Ongoing donor-transmitted diabetic kidney disease in kidney transplant recipients with fair sugar control: a single center retrospective study

• Published in: BMC nephrology Vol. 21; no. 1; p. 458
• Main Authors: Hsu, Chia-Tien, Wen, Mei-Chin, Chiu, Hsien-Fu, Tsai, Shang-Feng, Yu, Tung-Min, Yang, Cheng-Kuang, Wu, Ming-Ju, Chen, Cheng-Hsu
• Format: Journal Article
• Language: English
• Published: England BioMed Central Ltd 03.11.2020; BioMed Central; BMC
• Subjects: Biopsy; Blood glucose; Complications and side effects; Data analysis; Diabetes; Diabetes mellitus; Diabetic nephropathies; Diabetic nephropathy; Diagnosis; Dialysis; Donor-transmitted diabetic kidney disease; Epidermal growth factor receptors; Fasting; Glomerular filtration rate; Health aspects; Kidney diseases; Kidney transplantation; Kidney transplants; Medical examination; Medical records; Microscopy; Nephrology; Nephropathy; Organ transplant recipients; Proteinuria; Risk factors; Tissue donors; Taiwan; Donor-transmitted diabetic kidney disease; Diabetes mellitus; Kidney transplantation
• ISSN: 1471-2369; 1471-2369
• DOI: 10.1186/s12882-020-02132-w

Transplantation with a diabetic donor kidney may have some benefits compared to remaining on the waitlist for selected patients. However, we found that some kidney transplant recipients have ongoing donor-transmitted diabetic kidney disease (DT-DKD) despite fair blood sugar control. This study aimed to survey the incidence and clinical pattern of DT-DKD in kidney transplant recipients. We retrospectively reviewed the medical records of kidney transplantations in our hospital.
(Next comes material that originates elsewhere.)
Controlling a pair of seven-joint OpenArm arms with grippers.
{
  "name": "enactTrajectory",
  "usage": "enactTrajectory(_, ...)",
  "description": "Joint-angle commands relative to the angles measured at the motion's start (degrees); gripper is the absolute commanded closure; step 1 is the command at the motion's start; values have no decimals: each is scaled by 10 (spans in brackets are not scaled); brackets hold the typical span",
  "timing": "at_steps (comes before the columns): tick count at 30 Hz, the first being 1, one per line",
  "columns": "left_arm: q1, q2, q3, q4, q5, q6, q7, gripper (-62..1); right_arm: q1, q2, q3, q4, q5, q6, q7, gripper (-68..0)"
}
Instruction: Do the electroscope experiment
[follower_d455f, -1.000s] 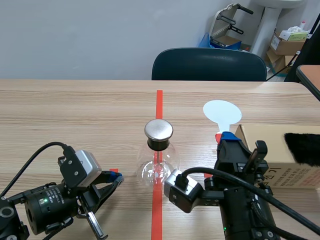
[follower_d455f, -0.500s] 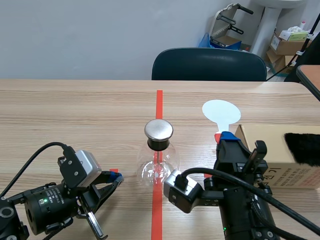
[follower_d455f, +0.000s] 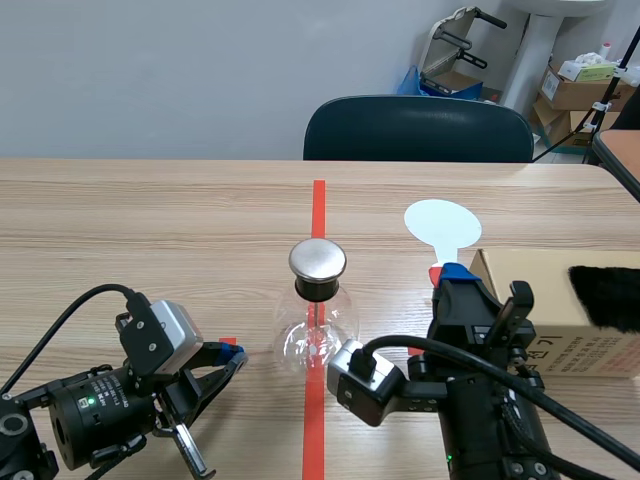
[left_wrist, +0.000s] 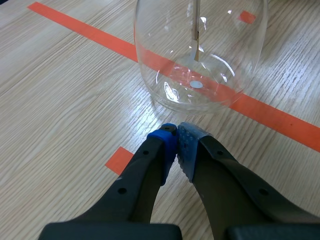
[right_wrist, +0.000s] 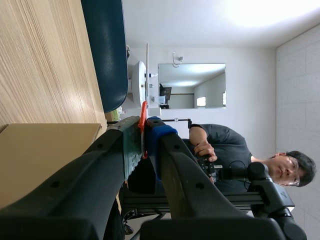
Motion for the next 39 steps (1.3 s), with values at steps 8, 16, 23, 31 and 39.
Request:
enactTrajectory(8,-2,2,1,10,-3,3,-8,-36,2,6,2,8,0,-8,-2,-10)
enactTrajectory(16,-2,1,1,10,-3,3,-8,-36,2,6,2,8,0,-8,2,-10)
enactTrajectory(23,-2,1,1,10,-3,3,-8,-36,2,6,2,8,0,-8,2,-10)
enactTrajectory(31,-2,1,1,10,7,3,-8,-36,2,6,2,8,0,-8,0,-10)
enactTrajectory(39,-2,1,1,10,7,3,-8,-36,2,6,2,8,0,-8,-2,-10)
We found 357 kidney transplantations from February 2006 to April 2018. Among these, 23 (6.4%) diabetic donor kidney transplantations were done in the study period. Among the 23 recipients, 6 (26.1%) displayed biopsy-proven DKD. Recipients with biopsy-proven DKD had longer dialysis vintage, higher proteinuria amount, lower last estimated glomerular filtration rate (eGFR), and a more rapid decline in the eGFR. The median fasting blood sugar level in the biopsy-proven DKD group was unexpectedly lower than the non-DKD group. Most of the pre-implantation frozen sections in biopsy-proven DKD group showed diabetic lesions worse than diabetic nephropathy (DN) class IIa. In the biopsy-proven DKD group, 5 recipients had no history of diabetes before or after transplantation. Among the 23 recipients, 5 (21.7%) were diagnosed with DT-DKD. Serial post-transplant biopsies showed the histological progression of allograft DN. To the best of our knowledge, this is the first study to report the phenomenon of ongoing DT-DKD in kidney transplant recipients with fair blood sugar control. The zero-time pre-transplant kidney biopsy may be an important examination before the allocation of diabetic donor kidneys. Further study is needed to elucidate the possible mechanism of ongoing DT-DKD in non-diabetic recipients with fair blood sugar control as well as the impaction of pre-implantation diabetic lesion on the graft outcome.